William trudged downhill toward the shed behind his cottage. With his free hand he wiped sweat from his eyes. Two-shower days were the part of early retirement no one mentioned. They didn’t warn him about the giant mosquitoes up here, either. He’d resumed shaving, which he also didn’t anticipate.
He rolled out his mower and inserted a dump can nozzle. He’d get his landlady going again even though she’d never offer to repay him: no discount on his rent, no cash, no gas, not a glass of iced tea. A man of his means, subsidizing a woman of hers. William chuckled. He’d end up mowing her yard.
He made a farty-motorboat sound with his mouth and shook his head. You don’t sear flank or brisket and serve them as if they’re tenderloin. Tough cuts go low and slow. He glanced back up at Grace’s house and she’d not left her spot beneath a scraggly weeping willow. He smirked. Hungry people, forever the same. She stooped to pick up something from the ground before turning away. The cicadas hushed and dampness fled the air.
* * *
On the way from the shed to his cottage, William looked up at me. Did he smile or was it a frown? Do facial expressions reveal a person’s thoughts? Lots of emotions are lies. People tell you to have a nice day; they imagine they’re suggesting a great idea you were too stupid to stumble upon on your own. As if you’re the only one who has a say in it. Desire for money or influence runs deep. Above all, flesh wants flesh.
He disappeared inside the cottage. I tried to poke my thoughts past the walls, the roof. Doesn’t always work when I want it to. This time the day turned bright with truth. My lungs stopped; nothing rattled in or out. Feet and hands went numb, quick-frozen. Within seconds the high-pitched tone in my ears quieted and I could breathe again. On the ground lay my grandmother’s cigarette pouch. I grabbed it and lit a smoke. I suspected I knew where her old picnic basket was put up and I had to find it before lunch.
* * *
Crisscrossed lights, a cat’s cradle of beams; half of them point upward, as if the searchers expect to find my tenant atop one of these trees and he’s a songbird or a Christmas angel. Flashlight tag was one of my favorite childhood games. No matter where I hid or how fast I ran, the other kids lit me up and I was “it.” One night I broke my eldest stepbrother’s nose — I used both hands to swing our big black aluminum flashlight. Later my stepmother told me if nobody’d pulled me off of David I could’ve pounded his nasal bones through his brain. What he said or did to provoke me, I can’t recall, unlike the sound his face made as I smashed it into tomato soup and croutons.
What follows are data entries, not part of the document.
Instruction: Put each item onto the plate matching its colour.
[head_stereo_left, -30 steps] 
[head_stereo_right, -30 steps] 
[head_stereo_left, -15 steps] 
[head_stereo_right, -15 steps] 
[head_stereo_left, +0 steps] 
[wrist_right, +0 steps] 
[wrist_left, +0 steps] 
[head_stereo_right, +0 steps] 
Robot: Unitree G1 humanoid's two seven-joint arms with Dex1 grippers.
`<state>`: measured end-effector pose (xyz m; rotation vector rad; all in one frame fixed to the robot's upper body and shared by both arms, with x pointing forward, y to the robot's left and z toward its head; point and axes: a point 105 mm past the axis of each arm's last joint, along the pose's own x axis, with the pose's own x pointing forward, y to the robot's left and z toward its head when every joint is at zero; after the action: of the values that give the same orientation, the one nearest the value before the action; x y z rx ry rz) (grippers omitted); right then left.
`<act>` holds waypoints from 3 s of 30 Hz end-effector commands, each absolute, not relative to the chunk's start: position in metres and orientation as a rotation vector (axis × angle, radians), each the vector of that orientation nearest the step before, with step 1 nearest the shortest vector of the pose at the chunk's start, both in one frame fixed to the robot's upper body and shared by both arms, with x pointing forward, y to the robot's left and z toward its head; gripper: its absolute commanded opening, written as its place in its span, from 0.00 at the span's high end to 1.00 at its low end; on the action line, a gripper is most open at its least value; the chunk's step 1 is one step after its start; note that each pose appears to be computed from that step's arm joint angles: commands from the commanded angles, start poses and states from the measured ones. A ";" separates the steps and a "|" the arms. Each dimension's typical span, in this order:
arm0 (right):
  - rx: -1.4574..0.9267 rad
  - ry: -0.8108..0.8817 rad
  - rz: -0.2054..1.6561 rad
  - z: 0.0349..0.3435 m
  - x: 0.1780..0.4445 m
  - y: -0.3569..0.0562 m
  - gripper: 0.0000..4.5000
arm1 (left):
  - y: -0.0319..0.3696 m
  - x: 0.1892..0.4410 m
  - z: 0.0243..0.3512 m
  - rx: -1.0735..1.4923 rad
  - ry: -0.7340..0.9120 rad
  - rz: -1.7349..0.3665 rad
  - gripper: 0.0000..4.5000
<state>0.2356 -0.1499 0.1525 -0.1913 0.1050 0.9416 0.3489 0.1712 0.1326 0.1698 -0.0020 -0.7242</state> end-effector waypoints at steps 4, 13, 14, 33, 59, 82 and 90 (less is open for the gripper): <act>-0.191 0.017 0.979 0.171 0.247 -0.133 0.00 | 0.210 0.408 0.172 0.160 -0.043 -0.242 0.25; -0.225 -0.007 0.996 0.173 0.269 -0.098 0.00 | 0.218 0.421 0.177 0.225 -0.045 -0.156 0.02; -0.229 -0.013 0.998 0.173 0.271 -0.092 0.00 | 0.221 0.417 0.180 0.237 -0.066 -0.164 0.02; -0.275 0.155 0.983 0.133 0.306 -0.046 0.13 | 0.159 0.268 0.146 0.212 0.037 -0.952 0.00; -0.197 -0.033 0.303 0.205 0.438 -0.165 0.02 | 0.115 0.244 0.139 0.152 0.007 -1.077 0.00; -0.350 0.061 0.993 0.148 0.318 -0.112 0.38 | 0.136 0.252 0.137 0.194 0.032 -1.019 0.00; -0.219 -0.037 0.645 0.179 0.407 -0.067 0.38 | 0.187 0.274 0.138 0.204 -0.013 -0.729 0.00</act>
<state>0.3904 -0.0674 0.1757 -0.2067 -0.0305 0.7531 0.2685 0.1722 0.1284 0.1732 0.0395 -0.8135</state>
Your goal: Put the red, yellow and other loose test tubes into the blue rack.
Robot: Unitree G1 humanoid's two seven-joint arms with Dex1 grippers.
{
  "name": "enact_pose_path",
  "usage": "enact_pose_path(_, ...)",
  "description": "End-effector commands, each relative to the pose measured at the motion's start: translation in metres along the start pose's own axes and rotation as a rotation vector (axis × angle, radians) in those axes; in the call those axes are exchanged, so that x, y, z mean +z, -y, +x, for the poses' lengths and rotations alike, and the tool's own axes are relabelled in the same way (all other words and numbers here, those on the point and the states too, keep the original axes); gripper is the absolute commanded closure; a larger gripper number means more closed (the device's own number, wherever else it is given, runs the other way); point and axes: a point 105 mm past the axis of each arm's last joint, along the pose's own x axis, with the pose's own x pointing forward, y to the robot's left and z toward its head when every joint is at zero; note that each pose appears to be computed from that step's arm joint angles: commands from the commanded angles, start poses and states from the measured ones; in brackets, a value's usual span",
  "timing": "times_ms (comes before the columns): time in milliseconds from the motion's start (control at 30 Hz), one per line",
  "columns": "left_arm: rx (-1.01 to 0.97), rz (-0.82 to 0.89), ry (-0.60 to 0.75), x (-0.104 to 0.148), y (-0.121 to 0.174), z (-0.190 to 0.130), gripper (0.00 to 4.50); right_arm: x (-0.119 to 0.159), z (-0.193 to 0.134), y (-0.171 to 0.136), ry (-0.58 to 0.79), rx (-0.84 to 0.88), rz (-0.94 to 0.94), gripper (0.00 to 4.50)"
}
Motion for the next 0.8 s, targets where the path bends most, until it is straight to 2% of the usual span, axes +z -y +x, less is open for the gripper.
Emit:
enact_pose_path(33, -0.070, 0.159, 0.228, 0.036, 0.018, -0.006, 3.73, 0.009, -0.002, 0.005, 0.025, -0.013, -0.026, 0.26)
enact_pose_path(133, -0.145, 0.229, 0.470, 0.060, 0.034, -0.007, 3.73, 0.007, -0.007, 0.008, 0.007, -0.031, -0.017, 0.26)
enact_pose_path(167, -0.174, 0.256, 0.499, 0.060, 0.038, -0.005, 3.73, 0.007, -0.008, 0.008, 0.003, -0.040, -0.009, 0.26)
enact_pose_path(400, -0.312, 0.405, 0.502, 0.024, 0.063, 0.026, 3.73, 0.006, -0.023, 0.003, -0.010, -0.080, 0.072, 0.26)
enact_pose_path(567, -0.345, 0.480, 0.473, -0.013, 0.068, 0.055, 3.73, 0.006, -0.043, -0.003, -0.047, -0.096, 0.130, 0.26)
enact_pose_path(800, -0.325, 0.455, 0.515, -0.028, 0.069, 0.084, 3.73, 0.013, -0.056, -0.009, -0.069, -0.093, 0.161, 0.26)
The sheriff is here now, the Old Man himself, talks on his two-way for a minute, listens, and hobbles over to me. Puts on his mask of concern. He’s another phony. I light a cigarette. Sheriff removes his hat and begins a speech about staying strong, and when the sun’s up and the fog burns off we’ll get the chopper from Telluride in here to cover more territory. Be patient, he says, although it can’t be easy for you. Were the two of you close? I tell him thanks, you and your team are trying so hard. I won’t give up, I say.